**PROBLEM STATEMENT**
Give back the data below exactly, with every line kept the same.

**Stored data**
-- Opening Marker --

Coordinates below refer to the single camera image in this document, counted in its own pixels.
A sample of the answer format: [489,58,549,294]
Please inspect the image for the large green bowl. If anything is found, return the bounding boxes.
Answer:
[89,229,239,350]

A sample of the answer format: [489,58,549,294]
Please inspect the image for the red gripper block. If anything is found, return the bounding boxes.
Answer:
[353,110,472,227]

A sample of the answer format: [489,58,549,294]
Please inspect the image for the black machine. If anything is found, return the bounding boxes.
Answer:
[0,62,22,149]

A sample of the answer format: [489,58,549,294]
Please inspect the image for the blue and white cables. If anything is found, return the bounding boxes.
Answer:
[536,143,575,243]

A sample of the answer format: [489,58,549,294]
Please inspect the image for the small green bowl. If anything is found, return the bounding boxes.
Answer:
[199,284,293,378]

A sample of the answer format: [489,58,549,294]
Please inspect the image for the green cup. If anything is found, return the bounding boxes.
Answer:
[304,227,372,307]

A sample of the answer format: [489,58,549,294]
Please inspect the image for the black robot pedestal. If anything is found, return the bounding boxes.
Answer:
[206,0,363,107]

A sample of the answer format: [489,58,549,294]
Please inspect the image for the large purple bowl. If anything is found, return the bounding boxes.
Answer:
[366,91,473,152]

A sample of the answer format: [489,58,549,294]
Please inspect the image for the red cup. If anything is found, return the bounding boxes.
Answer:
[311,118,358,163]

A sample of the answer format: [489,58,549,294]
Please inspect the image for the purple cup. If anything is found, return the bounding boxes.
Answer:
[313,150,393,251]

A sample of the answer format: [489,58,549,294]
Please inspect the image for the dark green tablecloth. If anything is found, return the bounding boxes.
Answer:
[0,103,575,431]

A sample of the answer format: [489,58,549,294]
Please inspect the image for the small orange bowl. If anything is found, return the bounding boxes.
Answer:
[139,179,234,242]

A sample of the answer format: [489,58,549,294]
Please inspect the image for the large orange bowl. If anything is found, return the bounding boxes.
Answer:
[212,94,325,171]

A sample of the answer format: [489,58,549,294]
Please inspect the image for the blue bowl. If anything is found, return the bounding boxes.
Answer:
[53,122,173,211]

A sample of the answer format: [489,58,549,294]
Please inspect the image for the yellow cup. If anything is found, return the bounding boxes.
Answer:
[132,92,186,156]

-- Closing Marker --

**SOLUTION FOR THIS EXERCISE**
Coordinates below refer to the single camera image in this document, counted in its own pixels.
A sample of the answer format: [489,58,549,294]
Please inspect the image for the large green bowl. If anything is found, return the bounding boxes.
Answer:
[89,229,239,350]

A sample of the answer format: [489,58,549,294]
Please inspect the image for the red gripper block. If anything is found, return the bounding boxes.
Answer:
[353,110,472,227]

A sample of the answer format: [489,58,549,294]
Please inspect the image for the black machine. If anything is found, return the bounding boxes.
Answer:
[0,62,22,149]

A sample of the answer format: [489,58,549,294]
Please inspect the image for the blue and white cables. If anything is found, return the bounding boxes.
Answer:
[536,143,575,243]

A sample of the answer format: [489,58,549,294]
Please inspect the image for the small green bowl. If anything is found, return the bounding boxes.
Answer:
[199,284,293,378]

A sample of the answer format: [489,58,549,294]
Please inspect the image for the green cup. If anything is found, return the bounding boxes.
Answer:
[304,227,372,307]

A sample of the answer format: [489,58,549,294]
Please inspect the image for the black robot pedestal. If anything is found, return the bounding boxes.
Answer:
[206,0,363,107]

A sample of the answer format: [489,58,549,294]
Please inspect the image for the large purple bowl. If anything is found, return the bounding boxes.
Answer:
[366,91,473,152]

A sample of the answer format: [489,58,549,294]
Please inspect the image for the red cup. If anything is found, return the bounding boxes.
Answer:
[311,118,358,163]

A sample of the answer format: [489,58,549,294]
Please inspect the image for the purple cup. If anything is found, return the bounding boxes.
Answer:
[313,150,393,251]

A sample of the answer format: [489,58,549,294]
Please inspect the image for the dark green tablecloth. If anything is found, return the bounding boxes.
Answer:
[0,103,575,431]

A sample of the answer format: [489,58,549,294]
Please inspect the image for the small orange bowl. If anything is found, return the bounding boxes.
Answer:
[139,179,234,242]

A sample of the answer format: [489,58,549,294]
Please inspect the image for the large orange bowl. If anything is found, return the bounding boxes.
Answer:
[212,94,325,171]

A sample of the answer format: [489,58,549,294]
Please inspect the image for the blue bowl. If anything is found, return the bounding boxes.
Answer:
[53,122,173,211]

A sample of the answer format: [489,58,549,294]
Please inspect the image for the yellow cup. If anything is found, return the bounding boxes.
Answer:
[132,92,186,156]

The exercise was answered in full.